___ PROVIDED RECORDS ___

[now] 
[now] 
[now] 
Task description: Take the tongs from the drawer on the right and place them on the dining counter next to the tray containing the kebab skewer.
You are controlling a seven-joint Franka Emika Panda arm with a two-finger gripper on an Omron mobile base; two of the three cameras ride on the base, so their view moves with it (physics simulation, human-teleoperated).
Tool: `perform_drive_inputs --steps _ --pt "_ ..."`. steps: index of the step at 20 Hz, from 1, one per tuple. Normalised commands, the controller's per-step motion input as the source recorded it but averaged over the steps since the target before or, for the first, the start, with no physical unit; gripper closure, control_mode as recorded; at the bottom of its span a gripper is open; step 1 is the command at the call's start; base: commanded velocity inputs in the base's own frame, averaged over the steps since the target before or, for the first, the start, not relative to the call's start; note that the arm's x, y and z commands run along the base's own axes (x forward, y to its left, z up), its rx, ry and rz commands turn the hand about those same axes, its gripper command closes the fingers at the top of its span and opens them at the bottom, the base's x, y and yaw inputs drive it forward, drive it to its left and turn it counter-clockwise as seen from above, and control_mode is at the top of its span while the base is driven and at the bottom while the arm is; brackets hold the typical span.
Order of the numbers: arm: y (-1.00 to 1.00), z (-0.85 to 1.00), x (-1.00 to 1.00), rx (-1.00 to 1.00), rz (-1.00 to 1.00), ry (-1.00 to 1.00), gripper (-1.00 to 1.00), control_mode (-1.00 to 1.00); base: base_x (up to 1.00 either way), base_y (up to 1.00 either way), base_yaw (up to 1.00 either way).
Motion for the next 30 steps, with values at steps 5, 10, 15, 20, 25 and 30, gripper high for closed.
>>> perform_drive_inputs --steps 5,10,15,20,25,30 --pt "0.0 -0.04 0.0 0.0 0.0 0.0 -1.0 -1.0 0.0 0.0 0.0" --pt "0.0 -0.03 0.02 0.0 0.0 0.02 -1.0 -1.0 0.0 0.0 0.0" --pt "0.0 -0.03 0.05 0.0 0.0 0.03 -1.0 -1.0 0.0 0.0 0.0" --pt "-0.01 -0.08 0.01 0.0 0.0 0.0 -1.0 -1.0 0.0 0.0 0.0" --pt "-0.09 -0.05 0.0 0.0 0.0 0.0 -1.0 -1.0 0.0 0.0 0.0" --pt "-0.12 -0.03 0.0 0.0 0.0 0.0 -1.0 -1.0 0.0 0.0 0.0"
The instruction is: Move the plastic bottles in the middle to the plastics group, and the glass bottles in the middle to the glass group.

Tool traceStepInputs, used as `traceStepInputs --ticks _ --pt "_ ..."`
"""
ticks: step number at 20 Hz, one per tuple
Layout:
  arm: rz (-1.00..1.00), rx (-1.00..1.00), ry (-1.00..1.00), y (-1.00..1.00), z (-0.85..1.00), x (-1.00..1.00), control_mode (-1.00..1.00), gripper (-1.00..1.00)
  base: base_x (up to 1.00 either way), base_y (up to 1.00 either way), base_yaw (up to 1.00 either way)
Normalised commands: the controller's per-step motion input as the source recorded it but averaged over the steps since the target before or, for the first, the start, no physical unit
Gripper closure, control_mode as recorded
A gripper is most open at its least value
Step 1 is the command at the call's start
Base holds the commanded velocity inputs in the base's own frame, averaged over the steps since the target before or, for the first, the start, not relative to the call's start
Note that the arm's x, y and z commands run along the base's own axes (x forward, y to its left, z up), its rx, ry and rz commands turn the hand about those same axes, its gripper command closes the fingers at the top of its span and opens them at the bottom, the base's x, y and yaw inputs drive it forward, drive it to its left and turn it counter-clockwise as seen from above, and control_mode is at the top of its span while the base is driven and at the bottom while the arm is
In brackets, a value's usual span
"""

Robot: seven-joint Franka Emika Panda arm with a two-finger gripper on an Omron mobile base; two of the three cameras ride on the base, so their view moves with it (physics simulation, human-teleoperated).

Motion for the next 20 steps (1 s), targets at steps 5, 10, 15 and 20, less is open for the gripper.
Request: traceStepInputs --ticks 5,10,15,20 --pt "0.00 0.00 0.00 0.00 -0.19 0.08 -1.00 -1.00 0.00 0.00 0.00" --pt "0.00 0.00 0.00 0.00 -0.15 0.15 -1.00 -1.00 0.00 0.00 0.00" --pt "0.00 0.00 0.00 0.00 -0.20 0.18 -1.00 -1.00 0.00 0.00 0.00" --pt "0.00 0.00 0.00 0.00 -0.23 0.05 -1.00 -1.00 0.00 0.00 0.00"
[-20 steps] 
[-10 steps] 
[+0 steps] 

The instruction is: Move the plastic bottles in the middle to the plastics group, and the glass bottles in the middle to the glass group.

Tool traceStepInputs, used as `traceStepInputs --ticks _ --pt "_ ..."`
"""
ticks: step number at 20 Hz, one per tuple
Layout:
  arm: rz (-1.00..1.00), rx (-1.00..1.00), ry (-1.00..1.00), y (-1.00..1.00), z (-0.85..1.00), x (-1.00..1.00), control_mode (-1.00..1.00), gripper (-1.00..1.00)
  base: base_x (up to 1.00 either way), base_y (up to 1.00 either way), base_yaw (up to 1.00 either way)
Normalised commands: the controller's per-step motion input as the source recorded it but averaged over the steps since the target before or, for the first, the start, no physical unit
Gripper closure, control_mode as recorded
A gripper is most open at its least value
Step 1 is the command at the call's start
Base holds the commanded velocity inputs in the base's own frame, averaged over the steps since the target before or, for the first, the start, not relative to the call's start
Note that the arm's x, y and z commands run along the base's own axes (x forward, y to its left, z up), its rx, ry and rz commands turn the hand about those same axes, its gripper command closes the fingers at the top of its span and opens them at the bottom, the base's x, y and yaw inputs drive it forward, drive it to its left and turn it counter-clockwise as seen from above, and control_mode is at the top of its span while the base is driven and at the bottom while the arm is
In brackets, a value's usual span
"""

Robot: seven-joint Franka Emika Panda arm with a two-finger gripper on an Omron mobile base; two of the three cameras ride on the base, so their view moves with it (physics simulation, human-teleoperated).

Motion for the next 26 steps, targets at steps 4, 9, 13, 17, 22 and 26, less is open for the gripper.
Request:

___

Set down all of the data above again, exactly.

◆ **TASK OUTPUT**
[now] 
[now] 
[now] 
Task description: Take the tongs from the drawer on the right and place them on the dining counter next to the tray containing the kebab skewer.
You are controlling a seven-joint Franka Emika Panda arm with a two-finger gripper on an Omron mobile base; two of the three cameras ride on the base, so their view moves with it (physics simulation, human-teleoperated).
Tool: `perform_drive_inputs --steps _ --pt "_ ..."`. steps: index of the step at 20 Hz, from 1, one per tuple. Normalised commands, the controller's per-step motion input as the source recorded it but averaged over the steps since the target before or, for the first, the start, with no physical unit; gripper closure, control_mode as recorded; at the bottom of its span a gripper is open; step 1 is the command at the call's start; base: commanded velocity inputs in the base's own frame, averaged over the steps since the target before or, for the first, the start, not relative to the call's start; note that the arm's x, y and z commands run along the base's own axes (x forward, y to its left, z up), its rx, ry and rz commands turn the hand about those same axes, its gripper command closes the fingers at the top of its span and opens them at the bottom, the base's x, y and yaw inputs drive it forward, drive it to its left and turn it counter-clockwise as seen from above, and control_mode is at the top of its span while the base is driven and at the bottom while the arm is; brackets hold the typical span.
Order of the numbers: arm: y (-1.00 to 1.00), z (-0.85 to 1.00), x (-1.00 to 1.00), rx (-1.00 to 1.00), rz (-1.00 to 1.00), ry (-1.00 to 1.00), gripper (-1.00 to 1.00), control_mode (-1.00 to 1.00); base: base_x (up to 1.00 either way), base_y (up to 1.00 either way), base_yaw (up to 1.00 either way).
Motion for the next 30 steps, with values at steps 5, 10, 15, 20, 25 and 30, gripper high for closed.
>>> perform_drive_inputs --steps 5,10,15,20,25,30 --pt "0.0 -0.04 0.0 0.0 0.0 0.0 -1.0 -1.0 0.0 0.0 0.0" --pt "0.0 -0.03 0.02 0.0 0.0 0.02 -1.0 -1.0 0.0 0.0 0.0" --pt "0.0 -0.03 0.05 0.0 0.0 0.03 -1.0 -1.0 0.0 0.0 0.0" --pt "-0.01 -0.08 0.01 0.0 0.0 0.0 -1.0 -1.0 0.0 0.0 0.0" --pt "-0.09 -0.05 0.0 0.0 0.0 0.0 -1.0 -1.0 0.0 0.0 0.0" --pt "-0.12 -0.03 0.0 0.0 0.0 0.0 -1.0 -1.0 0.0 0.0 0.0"
The instruction is: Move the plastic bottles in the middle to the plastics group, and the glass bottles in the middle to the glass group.

Tool traceStepInputs, used as `traceStepInputs --ticks _ --pt "_ ..."`
"""
ticks: step number at 20 Hz, one per tuple
Layout:
  arm: rz (-1.00..1.00), rx (-1.00..1.00), ry (-1.00..1.00), y (-1.00..1.00), z (-0.85..1.00), x (-1.00..1.00), control_mode (-1.00..1.00), gripper (-1.00..1.00)
  base: base_x (up to 1.00 either way), base_y (up to 1.00 either way), base_yaw (up to 1.00 either way)
Normalised commands: the controller's per-step motion input as the source recorded it but averaged over the steps since the target before or, for the first, the start, no physical unit
Gripper closure, control_mode as recorded
A gripper is most open at its least value
Step 1 is the command at the call's start
Base holds the commanded velocity inputs in the base's own frame, averaged over the steps since the target before or, for the first, the start, not relative to the call's start
Note that the arm's x, y and z commands run along the base's own axes (x forward, y to its left, z up), its rx, ry and rz commands turn the hand about those same axes, its gripper command closes the fingers at the top of its span and opens them at the bottom, the base's x, y and yaw inputs drive it forward, drive it to its left and turn it counter-clockwise as seen from above, and control_mode is at the top of its span while the base is driven and at the bottom while the arm is
In brackets, a value's usual span
"""

Robot: seven-joint Franka Emika Panda arm with a two-finger gripper on an Omron mobile base; two of the three cameras ride on the base, so their view moves with it (physics simulation, human-teleoperated).

Motion for the next 20 steps (1 s), targets at steps 5, 10, 15 and 20, less is open for the gripper.
Request: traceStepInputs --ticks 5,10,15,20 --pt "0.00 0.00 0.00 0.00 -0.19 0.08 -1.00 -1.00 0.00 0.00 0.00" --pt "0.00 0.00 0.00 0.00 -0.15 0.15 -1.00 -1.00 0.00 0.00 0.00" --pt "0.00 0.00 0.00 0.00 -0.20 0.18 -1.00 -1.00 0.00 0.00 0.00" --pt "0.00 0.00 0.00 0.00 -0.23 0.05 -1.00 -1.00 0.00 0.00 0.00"
[-20 steps] 
[-10 steps] 
[+0 steps] 

The instruction is: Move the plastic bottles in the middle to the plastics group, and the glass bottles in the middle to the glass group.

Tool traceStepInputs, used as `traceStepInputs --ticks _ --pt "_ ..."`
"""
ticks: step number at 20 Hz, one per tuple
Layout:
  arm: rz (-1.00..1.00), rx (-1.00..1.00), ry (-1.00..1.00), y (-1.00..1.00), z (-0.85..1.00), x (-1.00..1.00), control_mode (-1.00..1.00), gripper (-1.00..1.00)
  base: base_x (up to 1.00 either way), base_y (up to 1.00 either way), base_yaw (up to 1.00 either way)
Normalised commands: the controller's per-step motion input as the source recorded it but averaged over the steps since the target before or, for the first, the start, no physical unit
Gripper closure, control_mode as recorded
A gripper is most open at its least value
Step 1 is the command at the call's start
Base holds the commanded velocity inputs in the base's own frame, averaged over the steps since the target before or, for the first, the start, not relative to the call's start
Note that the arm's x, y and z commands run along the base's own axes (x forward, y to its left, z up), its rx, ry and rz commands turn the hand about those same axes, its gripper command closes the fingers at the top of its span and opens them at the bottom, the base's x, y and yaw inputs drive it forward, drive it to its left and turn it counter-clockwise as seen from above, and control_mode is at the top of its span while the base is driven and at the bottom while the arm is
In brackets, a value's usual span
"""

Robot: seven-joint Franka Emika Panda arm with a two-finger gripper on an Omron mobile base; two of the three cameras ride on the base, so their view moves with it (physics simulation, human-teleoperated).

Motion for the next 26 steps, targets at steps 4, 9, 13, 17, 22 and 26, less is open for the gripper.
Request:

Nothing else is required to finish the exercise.